XML Workshop 14 - Generating an XML Tree

Introduction
I guess some of you might have come across the need for a hierarchical data structure in the day-to-day programming life. The most common task is the creation of a menu. Many applications store the menu data in a table with parent-child relationships duly applied. At run time, the menu data is read from the table and depending upon the user rights, filtered and the menu is created. To create a menu, we need a tree-like structure.

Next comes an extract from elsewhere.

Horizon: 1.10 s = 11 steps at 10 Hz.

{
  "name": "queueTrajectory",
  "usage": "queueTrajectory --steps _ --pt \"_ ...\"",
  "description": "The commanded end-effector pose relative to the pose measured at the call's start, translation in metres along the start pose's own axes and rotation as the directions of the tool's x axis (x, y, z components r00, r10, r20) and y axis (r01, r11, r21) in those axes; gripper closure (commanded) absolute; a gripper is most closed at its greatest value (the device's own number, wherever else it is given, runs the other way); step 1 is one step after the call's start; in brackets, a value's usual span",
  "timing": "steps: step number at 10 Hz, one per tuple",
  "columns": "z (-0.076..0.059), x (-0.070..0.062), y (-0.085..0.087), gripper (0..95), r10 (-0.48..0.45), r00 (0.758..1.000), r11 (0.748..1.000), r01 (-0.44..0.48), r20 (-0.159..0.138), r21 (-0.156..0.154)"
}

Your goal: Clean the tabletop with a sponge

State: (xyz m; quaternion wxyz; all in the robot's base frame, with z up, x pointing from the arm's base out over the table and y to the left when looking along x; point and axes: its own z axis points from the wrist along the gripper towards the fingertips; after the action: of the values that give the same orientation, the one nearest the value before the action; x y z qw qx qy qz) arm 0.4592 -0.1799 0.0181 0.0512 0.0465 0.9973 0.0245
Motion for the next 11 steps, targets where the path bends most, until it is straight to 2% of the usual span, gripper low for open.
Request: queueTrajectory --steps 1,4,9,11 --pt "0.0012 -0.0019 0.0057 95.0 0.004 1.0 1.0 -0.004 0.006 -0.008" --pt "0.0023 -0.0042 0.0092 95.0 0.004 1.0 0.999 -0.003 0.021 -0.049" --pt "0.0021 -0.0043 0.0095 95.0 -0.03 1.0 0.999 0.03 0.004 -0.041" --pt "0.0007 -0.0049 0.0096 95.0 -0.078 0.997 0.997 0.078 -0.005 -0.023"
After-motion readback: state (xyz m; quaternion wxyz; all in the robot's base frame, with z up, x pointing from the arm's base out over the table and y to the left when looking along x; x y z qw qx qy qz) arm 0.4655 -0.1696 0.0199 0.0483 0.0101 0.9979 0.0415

We could do this easily with recursive calls to the data source (Local Data Set or from the Database Server).

There are many other situations where we need to work with a tree-structured data. But we usually get data in the shape of relational tables (Data Sets and Data Tables) and we might often need to do recursive calls to format the data to the shape that we need.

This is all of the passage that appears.